About the third year the child finally feels that the maternal love and devotion accompany it always. The fear gradually vanishes, and existence of confidence, reliability on a part add the independence which is urged on by desire to learn world around. The main thing to know that mother will not disappear, she goes about the own business and will always be near to support. Gradually the motto "I am" wakes up. If the behavior oversteps the limits legal because it is impossible conceived, whims and crying are heard, it is impossible to be reconciled with it. Teach the child to rules of life in human society where ask about the help when it is difficult to cope alone. Forget such phrases as: do not climb, I, do not touch, you will drop you (will break).

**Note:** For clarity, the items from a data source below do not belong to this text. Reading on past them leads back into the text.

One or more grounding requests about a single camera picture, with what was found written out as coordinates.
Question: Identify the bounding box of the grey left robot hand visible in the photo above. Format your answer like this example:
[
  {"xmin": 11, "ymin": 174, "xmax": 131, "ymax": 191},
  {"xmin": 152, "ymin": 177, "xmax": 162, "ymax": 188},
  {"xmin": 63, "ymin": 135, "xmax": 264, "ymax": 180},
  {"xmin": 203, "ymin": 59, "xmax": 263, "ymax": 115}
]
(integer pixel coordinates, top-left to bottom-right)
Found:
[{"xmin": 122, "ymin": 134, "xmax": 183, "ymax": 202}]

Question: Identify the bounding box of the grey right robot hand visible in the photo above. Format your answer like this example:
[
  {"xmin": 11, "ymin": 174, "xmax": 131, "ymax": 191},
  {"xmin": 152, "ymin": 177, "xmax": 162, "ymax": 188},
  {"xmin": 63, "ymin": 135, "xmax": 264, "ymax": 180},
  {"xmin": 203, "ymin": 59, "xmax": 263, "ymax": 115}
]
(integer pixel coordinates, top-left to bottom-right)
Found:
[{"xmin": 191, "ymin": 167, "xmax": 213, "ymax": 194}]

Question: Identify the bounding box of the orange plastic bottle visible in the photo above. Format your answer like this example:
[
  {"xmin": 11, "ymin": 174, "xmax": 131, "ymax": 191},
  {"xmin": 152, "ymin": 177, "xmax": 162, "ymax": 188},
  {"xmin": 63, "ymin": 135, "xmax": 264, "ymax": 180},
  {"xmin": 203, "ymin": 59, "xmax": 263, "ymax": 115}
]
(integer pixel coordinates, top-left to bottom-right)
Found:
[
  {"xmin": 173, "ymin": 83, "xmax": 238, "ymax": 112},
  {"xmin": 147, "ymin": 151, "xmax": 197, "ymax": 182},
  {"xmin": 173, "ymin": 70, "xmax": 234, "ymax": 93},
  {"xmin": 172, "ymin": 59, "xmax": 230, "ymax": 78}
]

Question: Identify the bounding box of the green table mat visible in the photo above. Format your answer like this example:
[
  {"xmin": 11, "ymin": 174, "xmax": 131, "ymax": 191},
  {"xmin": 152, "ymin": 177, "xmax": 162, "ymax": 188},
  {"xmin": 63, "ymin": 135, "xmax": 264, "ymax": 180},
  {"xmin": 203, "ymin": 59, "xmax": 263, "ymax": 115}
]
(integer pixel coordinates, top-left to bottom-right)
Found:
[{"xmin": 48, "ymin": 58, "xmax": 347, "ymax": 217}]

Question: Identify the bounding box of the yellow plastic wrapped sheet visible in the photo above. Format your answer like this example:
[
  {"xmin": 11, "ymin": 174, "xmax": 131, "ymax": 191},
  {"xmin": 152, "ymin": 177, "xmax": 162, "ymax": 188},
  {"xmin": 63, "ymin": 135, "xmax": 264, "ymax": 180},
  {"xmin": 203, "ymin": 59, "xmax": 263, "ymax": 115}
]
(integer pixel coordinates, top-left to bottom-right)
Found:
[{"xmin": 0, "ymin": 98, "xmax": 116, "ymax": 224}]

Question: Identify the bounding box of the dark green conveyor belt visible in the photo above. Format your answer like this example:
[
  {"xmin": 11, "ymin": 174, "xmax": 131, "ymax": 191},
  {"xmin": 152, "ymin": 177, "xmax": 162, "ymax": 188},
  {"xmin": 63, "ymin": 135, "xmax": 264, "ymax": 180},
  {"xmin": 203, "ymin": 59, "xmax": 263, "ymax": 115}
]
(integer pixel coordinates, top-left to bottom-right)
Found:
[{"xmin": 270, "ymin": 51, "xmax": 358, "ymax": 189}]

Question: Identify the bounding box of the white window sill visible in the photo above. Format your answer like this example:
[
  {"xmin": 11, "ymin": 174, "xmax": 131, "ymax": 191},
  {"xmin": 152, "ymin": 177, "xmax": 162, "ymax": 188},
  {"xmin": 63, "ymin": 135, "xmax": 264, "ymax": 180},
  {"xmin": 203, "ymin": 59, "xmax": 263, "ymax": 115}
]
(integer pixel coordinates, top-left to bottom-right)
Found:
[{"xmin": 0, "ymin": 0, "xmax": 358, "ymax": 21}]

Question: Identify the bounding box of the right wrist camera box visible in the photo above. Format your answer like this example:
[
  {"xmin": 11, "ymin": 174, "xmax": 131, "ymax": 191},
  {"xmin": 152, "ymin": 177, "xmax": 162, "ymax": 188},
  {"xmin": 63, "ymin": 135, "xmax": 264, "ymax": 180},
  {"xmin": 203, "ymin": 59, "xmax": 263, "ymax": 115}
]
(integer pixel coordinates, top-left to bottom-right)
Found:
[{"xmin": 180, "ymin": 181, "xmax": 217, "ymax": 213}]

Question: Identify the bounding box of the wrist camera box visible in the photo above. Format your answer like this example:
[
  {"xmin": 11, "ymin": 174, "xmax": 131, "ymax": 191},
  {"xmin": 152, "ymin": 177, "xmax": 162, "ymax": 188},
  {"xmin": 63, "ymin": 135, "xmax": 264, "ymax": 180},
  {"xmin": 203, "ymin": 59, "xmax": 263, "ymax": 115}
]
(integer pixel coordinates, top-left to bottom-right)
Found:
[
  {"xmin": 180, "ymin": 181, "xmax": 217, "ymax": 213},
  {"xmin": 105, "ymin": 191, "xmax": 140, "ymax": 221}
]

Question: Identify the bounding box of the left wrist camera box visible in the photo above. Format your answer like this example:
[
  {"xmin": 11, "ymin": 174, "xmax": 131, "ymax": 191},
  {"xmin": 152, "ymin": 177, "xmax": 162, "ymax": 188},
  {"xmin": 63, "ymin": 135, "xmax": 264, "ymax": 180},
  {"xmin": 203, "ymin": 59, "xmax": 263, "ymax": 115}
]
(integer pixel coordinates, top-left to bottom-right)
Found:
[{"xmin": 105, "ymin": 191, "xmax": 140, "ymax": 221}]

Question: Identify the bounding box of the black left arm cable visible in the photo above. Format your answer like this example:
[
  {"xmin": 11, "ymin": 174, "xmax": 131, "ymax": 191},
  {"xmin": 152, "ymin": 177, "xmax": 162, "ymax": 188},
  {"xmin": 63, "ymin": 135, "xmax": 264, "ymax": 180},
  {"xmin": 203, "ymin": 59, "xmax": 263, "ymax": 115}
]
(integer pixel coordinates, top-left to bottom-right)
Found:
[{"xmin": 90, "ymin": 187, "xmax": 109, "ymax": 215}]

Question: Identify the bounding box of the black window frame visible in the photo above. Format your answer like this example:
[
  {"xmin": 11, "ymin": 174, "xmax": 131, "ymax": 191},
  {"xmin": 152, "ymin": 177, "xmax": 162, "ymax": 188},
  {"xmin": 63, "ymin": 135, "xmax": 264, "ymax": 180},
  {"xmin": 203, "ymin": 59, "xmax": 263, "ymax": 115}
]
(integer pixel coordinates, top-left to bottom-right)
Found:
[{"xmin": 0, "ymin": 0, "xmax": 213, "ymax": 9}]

Unfortunately, not all children strive for self-affirmation. Some have no thirst for independent actions, they just go down stream. Here it is necessary to show persistence. Get acquainted with additional materials about education in the bottom of article. Choose the moments of good mood to start game: wash the dishes, you clean a floor, tie laces, etc. the Child will need more time therefore be patient, do not lower a hand. Do everything together literally: pull trousers, collect toys, clear dirty ware the table. Make it a rule inevitability of necessary work. Yes, adults will help, but whims or obstinacy will not cancel a task. Gradually the child realizes that the quicker he will cope, rather will be able to be engaged in favourite toys or animated cartoons. The abuse, shouts, anstop it for sluggishness, do not promise anything good.


Education and study have to bring joy, only in this case they will be apprehended adequately. Following important point. It is impossible to criticize the child at strangers. If he was mistaken or experiences difficulties, for example, with fastening of the lock in a jacket, do not humiliate it. Negative practice of urging on only reduces a self-assessment, instead of independence stimulation. If children hard are given development of new rules, to oppress them for it silly. Let grow clever, healthy on pleasure to mother, father and tutors. Adhere to the planned way and keep love.